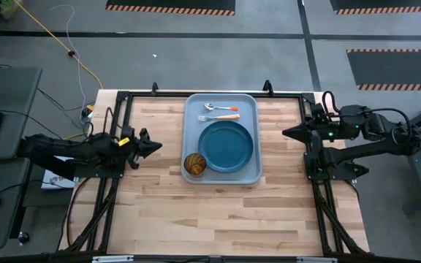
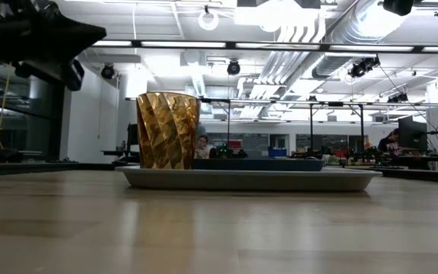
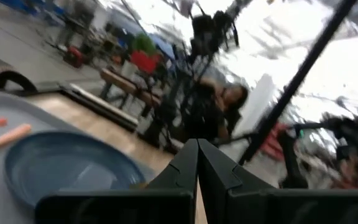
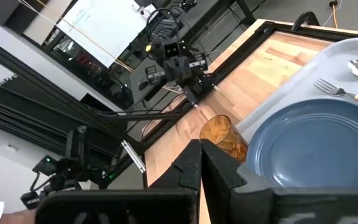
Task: Pick and place plate/cup/fork/spoon on tray
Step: Return to Home Position
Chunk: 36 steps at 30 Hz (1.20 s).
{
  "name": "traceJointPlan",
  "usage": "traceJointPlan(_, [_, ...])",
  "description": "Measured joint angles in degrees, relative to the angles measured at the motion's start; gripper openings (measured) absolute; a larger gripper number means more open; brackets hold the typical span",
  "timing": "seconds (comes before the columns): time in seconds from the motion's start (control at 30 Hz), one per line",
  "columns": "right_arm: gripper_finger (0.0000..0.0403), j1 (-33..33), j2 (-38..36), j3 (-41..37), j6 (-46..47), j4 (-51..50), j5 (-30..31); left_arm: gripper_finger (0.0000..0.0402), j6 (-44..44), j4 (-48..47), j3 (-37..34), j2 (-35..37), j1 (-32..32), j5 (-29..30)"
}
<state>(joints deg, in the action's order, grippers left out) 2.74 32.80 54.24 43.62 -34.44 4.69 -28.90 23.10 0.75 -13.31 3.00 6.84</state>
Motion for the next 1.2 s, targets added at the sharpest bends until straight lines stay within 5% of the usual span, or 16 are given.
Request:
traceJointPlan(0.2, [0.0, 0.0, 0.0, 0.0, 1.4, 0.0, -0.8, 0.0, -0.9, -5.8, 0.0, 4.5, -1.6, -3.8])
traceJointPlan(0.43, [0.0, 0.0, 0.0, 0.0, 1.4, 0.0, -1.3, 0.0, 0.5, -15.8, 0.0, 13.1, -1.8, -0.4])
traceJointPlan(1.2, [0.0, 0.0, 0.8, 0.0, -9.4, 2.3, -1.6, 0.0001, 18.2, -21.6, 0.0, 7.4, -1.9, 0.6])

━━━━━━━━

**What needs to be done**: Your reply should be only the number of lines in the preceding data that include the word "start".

**Response to this task**: 2